WHAT YOU HAVE TO DO
Please make an exact copy of the listing, without the pictures.

COLLECTED MATERIAL

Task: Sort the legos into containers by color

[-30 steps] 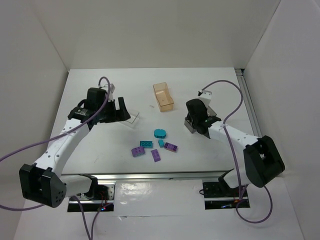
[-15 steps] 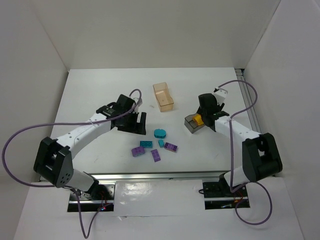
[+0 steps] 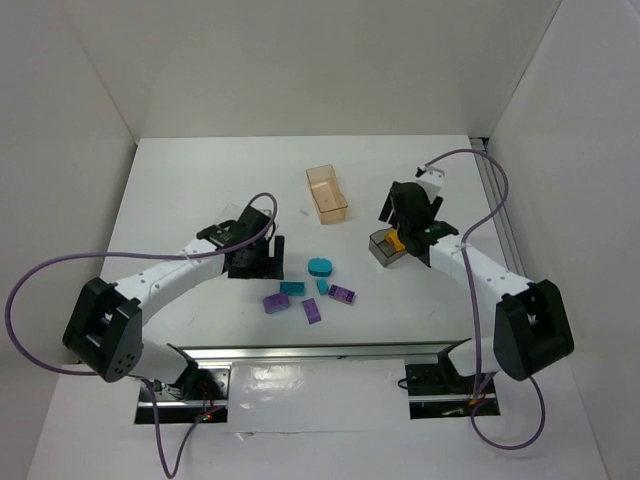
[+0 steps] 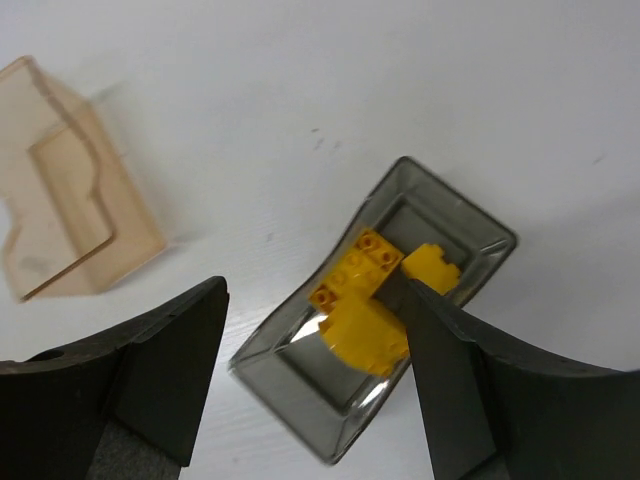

THE ANSWER
Task: Sort the legos into containers by color

[-30 steps] 
[-15 steps] 
[+0 steps] 
[+0 steps] 

No additional output will be produced.